— Dataset section —
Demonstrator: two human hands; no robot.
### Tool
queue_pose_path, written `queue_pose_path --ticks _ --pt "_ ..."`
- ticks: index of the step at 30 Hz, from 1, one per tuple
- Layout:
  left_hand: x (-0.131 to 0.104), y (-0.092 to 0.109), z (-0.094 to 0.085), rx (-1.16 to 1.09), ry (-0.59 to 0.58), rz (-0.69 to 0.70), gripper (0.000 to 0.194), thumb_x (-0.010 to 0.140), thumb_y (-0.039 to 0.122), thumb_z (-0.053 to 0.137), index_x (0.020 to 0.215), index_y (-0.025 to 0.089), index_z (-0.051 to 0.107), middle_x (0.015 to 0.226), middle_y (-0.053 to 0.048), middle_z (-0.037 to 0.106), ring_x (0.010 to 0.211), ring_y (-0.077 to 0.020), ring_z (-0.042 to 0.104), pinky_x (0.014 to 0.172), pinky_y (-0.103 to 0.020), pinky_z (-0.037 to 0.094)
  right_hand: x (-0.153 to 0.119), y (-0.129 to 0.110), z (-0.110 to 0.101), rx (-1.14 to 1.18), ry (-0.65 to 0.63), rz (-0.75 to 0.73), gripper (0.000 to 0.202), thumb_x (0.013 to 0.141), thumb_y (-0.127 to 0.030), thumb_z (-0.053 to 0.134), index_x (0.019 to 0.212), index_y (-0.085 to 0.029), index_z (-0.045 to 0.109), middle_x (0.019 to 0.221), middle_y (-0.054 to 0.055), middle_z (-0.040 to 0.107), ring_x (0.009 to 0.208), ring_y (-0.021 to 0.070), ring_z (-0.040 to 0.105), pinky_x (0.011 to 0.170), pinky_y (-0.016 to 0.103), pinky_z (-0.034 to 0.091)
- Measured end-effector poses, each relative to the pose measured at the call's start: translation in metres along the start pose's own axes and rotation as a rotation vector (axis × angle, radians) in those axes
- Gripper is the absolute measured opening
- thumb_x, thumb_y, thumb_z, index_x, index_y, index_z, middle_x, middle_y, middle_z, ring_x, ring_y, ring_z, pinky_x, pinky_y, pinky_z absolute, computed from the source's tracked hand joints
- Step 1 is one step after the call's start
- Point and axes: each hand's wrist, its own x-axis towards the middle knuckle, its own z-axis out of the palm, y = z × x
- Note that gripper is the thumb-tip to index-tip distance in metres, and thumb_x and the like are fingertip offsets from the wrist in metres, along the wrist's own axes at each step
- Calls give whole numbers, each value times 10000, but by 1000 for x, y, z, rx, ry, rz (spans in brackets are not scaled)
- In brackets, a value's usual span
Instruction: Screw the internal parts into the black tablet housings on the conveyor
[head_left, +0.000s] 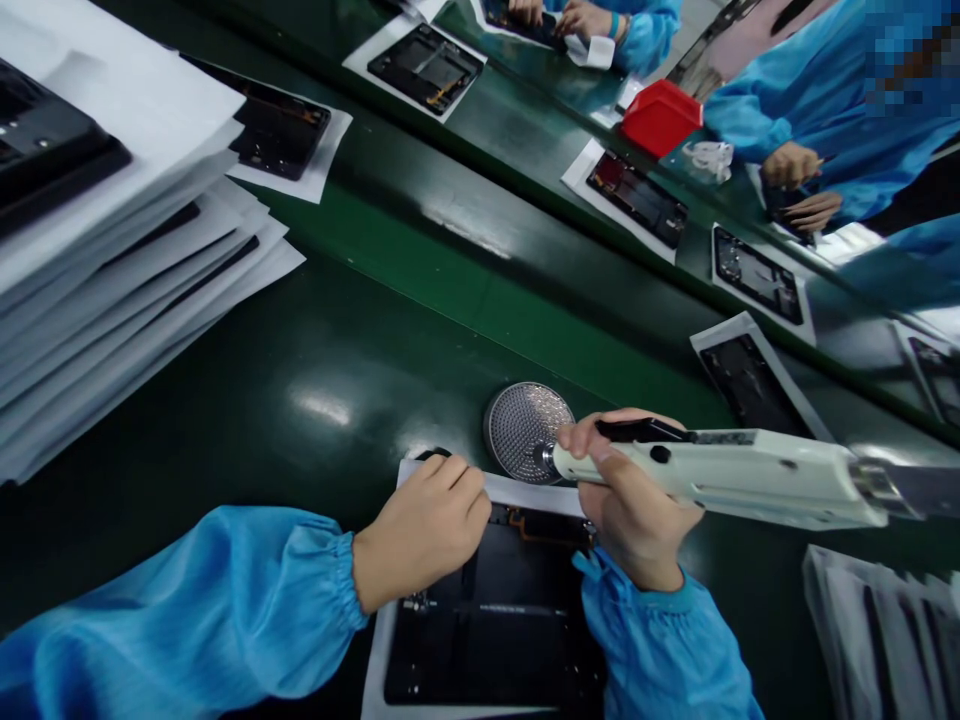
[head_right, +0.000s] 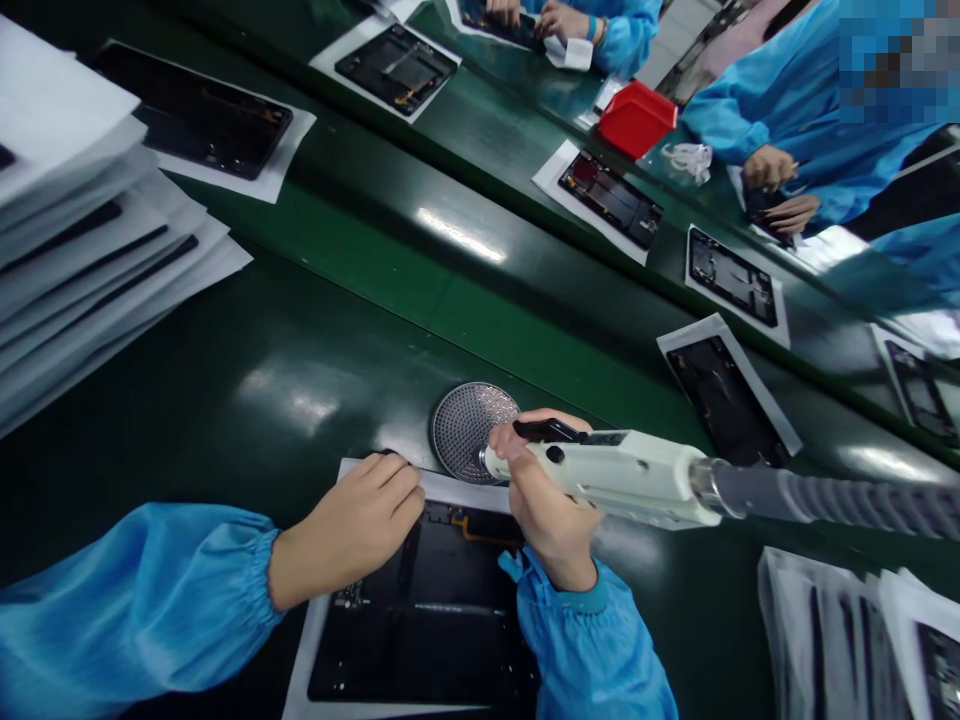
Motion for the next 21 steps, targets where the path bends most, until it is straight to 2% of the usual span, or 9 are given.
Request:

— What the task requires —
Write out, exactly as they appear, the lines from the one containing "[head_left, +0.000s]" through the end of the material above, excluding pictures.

— Solution below —
[head_left, +0.000s] 
[head_right, +0.000s] 
Motion for the next 21 steps, targets where the path bends most, until it is straight to 2% of the usual span, or 9 are given.
Request:

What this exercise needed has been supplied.